DATA PROVIDED:

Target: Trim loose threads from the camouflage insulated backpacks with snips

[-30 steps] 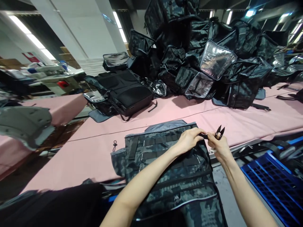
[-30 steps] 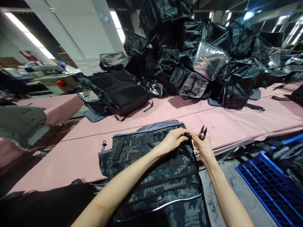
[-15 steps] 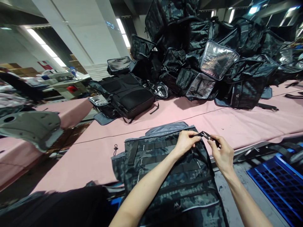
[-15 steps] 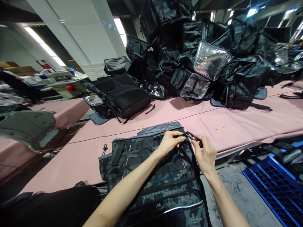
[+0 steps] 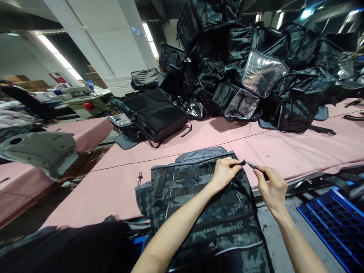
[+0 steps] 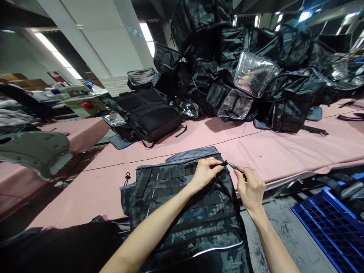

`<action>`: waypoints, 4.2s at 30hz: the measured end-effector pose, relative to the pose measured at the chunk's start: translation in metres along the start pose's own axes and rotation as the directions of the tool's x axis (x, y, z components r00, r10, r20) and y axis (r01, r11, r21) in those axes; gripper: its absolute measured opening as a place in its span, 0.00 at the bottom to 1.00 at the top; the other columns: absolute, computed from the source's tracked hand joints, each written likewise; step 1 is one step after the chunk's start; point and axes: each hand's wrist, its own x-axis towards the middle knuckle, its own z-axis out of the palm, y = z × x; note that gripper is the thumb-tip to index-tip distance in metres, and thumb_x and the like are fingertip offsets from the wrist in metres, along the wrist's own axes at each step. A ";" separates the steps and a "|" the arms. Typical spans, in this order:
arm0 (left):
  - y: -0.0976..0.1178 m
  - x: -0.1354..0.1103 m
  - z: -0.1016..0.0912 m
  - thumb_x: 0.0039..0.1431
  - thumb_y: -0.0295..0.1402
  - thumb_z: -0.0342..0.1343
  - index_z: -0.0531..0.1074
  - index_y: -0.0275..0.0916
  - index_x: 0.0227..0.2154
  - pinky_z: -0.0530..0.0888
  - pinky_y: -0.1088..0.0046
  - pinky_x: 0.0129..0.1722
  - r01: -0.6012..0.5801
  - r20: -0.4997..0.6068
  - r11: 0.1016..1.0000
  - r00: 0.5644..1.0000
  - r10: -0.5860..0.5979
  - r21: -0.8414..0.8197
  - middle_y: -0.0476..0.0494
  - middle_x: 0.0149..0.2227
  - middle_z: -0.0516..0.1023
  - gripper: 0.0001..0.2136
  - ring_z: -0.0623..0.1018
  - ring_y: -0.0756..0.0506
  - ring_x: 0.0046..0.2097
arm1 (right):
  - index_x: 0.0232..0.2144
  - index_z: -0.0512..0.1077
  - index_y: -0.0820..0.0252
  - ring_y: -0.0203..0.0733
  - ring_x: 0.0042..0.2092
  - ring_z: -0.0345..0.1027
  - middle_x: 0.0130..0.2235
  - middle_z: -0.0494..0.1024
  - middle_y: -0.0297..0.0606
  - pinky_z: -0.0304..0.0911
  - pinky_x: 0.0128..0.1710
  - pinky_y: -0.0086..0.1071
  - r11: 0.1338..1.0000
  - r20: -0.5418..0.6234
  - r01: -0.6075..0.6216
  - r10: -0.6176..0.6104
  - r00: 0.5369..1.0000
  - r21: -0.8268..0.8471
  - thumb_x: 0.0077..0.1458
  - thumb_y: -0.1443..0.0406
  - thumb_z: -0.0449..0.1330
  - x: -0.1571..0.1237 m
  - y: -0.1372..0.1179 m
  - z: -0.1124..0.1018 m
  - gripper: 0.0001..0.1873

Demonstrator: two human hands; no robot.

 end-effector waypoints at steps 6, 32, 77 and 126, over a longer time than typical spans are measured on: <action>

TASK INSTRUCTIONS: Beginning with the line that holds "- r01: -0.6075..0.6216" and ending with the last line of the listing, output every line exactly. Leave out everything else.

THE ANSWER:
  - r01: -0.6075..0.6216
  - r10: -0.6176..0.6104
  - r00: 0.5369..1.0000
  - r21: -0.8268..0.8471
  - thumb_x: 0.0077..0.1458
  - thumb_y: -0.1443..0.0406
  - thumb_z: -0.0449..0.1330
  - x: -0.1571..0.1237 m
  - y: -0.1372..0.1179 m
  - z: -0.1124..0.1018 m
  - gripper: 0.0001..0.1873

Demonstrator: two human hands; no robot.

 end-effector waypoints at steps 6, 32, 77 and 126, over a longer time than typical spans are measured on: <action>

The exercise contains nothing more.